[Action item]: When the string "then" appears in a line of the records, show the whole line.

=== Data shown ===

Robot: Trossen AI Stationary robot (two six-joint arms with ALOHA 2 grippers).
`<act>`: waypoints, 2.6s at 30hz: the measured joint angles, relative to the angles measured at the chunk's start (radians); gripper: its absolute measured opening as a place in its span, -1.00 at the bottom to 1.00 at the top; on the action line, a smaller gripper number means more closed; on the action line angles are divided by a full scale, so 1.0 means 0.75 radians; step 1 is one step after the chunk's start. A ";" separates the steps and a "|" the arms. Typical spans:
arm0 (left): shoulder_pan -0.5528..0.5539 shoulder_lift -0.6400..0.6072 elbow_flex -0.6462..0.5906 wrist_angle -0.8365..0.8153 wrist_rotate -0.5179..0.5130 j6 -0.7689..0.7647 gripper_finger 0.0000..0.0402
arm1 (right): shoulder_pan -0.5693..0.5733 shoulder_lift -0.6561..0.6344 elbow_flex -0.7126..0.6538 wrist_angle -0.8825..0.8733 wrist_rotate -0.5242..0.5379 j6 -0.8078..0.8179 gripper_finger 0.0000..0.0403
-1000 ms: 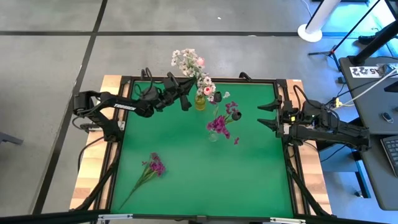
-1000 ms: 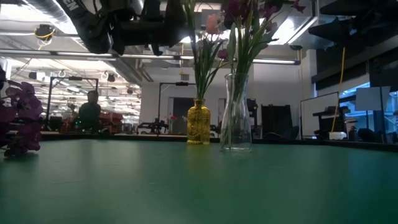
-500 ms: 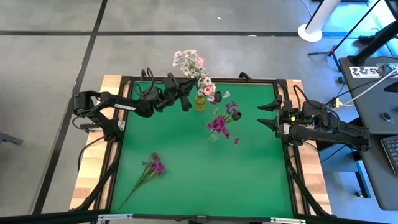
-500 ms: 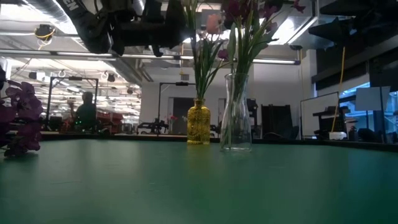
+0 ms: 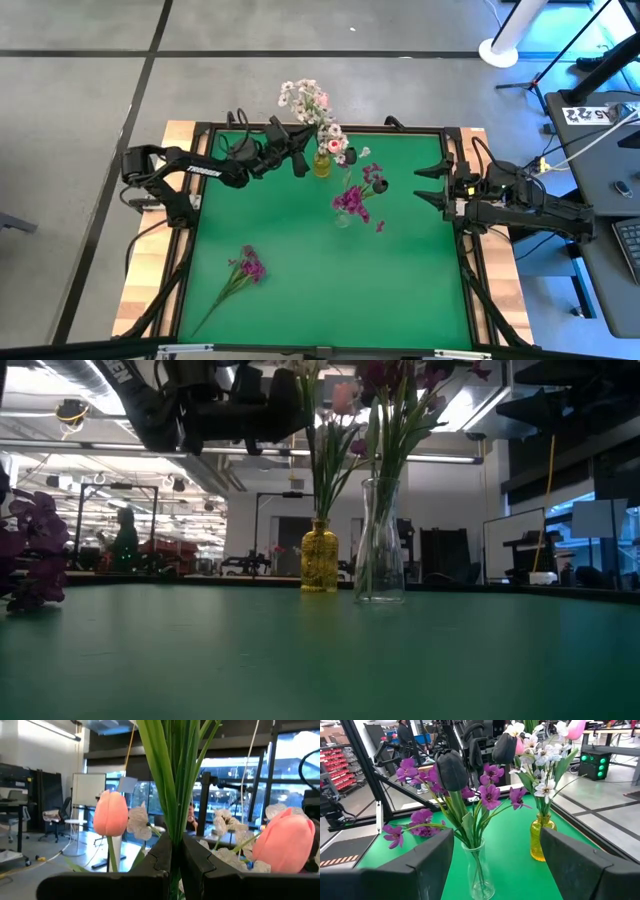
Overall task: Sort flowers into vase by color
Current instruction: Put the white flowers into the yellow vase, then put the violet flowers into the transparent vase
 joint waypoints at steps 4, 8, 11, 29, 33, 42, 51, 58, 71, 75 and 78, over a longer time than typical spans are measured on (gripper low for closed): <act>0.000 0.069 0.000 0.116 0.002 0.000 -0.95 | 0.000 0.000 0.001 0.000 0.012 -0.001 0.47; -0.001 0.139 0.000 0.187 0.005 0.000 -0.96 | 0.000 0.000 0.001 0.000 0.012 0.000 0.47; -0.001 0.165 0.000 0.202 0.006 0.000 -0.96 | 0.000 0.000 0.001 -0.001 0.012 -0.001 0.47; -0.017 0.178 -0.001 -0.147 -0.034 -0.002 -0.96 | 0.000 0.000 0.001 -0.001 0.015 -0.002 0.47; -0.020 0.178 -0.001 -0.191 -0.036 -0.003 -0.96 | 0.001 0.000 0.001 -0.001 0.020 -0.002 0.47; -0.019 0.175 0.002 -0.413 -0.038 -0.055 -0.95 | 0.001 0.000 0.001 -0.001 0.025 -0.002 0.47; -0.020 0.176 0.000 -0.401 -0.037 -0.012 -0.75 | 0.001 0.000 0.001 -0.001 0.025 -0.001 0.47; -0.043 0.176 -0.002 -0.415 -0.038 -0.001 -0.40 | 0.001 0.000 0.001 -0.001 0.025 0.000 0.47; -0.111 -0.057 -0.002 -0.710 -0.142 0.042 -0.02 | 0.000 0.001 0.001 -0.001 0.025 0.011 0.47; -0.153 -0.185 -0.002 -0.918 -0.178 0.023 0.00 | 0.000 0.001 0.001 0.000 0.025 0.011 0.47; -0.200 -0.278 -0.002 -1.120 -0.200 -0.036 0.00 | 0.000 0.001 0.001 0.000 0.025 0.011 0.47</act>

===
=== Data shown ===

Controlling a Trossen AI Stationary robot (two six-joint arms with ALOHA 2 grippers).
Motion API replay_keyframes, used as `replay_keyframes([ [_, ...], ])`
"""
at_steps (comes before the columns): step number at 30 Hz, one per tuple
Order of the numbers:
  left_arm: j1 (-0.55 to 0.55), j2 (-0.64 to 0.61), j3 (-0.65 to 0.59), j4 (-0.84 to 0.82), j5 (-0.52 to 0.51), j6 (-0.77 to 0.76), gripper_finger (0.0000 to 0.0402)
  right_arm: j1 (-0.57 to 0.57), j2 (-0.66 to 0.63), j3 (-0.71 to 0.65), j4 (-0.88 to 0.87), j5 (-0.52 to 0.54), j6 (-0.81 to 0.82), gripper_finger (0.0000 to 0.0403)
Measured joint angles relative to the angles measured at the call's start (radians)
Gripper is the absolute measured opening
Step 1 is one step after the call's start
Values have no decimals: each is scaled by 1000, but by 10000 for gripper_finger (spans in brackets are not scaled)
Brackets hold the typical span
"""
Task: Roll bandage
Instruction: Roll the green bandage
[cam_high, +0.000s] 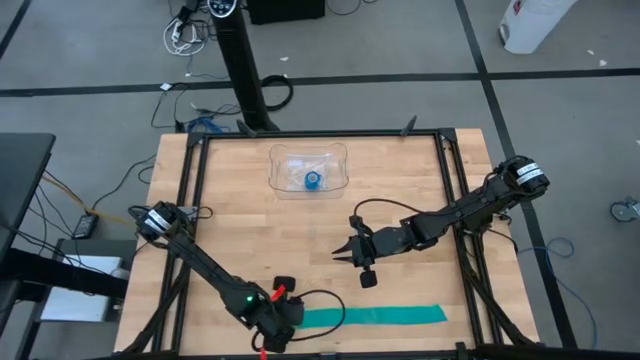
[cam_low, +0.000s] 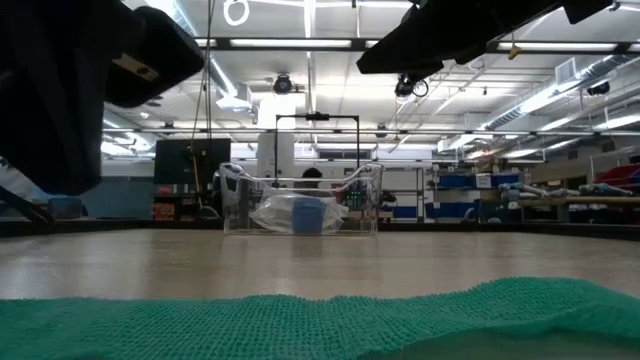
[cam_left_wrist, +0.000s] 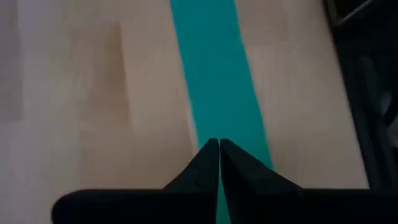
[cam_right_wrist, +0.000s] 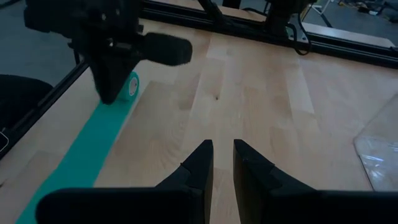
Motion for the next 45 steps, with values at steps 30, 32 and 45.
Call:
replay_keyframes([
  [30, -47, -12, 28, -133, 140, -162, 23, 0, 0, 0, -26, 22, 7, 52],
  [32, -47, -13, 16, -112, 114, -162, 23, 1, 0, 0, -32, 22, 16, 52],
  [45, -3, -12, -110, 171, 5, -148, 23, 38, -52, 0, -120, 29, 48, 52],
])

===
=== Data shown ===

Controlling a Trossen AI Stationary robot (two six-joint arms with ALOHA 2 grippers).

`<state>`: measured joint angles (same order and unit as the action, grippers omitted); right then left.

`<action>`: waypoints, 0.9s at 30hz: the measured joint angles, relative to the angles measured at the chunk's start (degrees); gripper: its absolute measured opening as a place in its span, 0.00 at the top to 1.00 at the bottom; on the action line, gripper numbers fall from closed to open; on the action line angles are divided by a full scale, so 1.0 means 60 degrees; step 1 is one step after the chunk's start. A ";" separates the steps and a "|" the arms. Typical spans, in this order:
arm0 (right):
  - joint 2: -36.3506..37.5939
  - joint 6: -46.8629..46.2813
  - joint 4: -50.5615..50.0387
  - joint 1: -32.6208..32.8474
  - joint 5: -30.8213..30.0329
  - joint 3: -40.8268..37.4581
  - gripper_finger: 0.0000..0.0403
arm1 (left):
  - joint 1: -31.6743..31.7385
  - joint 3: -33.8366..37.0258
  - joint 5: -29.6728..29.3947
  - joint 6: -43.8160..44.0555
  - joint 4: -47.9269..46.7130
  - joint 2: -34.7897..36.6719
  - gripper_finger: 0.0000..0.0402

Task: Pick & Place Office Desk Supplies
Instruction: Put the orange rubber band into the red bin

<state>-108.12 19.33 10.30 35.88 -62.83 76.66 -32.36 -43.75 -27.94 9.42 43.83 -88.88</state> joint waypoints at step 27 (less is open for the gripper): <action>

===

[Answer box]:
Current instruction: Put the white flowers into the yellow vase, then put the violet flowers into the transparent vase
`<state>`: measured joint angles (same order and unit as the action, grippers omitted); right then left.

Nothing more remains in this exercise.